I'm trying to collect some info from a web service, but I'm having issues with the CDATA Section of a page, because everything goes right when I use something like this:
$url = 'http://www.example.com';
$content = file_get_contents($url);
$doc = new DOMDocument();
$doc->loadHTML($content);
foreach($doc->getElementsByTagName('h3') as $subtitle) {
echo $subtitle->textContent; //The output is the Subtitle/s.
}
But when the page contains CDATA sections there is a problem with this error on the line $doc->loadHTML($content).
Warning: DOMDocument::loadHTML(): Invalid char in CDATA
I've seen over here a solution that I tried to implement without any success.

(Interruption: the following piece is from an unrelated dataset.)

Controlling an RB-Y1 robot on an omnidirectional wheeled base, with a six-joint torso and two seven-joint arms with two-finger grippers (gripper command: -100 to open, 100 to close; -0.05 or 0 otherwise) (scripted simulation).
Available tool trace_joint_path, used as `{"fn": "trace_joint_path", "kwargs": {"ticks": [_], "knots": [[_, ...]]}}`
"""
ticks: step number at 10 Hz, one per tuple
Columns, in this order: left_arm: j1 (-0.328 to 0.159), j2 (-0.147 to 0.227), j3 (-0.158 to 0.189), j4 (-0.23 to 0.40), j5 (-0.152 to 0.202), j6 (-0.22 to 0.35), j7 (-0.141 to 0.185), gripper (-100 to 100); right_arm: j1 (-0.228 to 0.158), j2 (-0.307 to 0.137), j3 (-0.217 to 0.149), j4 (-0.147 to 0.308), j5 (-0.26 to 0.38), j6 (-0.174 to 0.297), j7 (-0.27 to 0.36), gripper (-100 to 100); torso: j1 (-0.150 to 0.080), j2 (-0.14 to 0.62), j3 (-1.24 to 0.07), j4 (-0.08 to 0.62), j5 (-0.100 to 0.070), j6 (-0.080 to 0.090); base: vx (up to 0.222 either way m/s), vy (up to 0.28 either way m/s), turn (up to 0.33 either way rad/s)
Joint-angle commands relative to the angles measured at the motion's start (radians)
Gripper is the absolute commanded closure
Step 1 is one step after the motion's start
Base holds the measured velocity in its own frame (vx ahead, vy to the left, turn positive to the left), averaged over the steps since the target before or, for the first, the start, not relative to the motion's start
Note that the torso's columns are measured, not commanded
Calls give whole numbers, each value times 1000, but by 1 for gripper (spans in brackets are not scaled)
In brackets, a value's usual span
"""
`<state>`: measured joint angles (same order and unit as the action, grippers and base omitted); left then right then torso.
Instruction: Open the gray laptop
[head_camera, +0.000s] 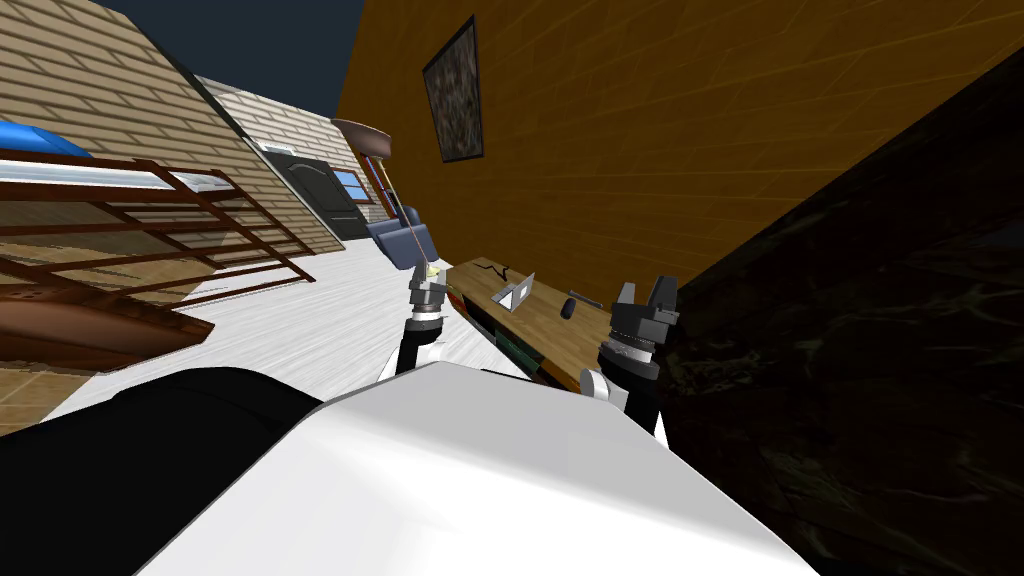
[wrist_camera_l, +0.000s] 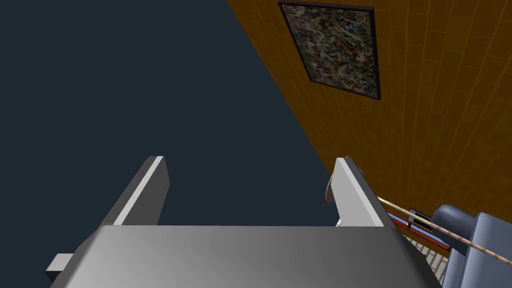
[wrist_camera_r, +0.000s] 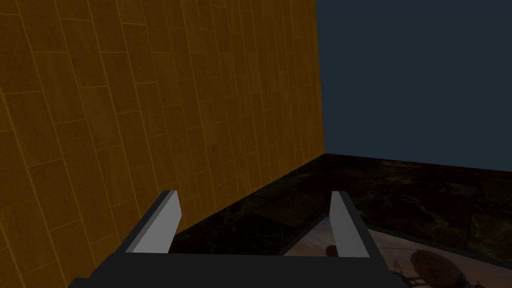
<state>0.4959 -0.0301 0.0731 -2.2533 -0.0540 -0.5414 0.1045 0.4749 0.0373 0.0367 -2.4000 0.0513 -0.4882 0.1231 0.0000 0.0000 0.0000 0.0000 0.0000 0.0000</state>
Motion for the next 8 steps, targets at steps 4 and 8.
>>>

function sanitize_html($content) {
if (!$content) return '';
$invalid_characters = '/[^\x9\xa\x20-\xD7FF\xE000-\xFFFD]/';
return preg_replace($invalid_characters,'', $content);
}
$url = 'http://www.example.com';
$content = file_get_contents($url);
$cleanContent = sanitize_html($content);
$doc = new DOMDocument();
$doc->loadHTML($cleanContent); //Warning: DOMDocument::loadHTML(): htmlParseEntityRef: no name in Entity
But I got this other error:
Warning: DOMDocument::loadHTML(): htmlParseEntityRef: no name in Entity
What could be a good way to deal with the CDATA sections of a page? Greetings.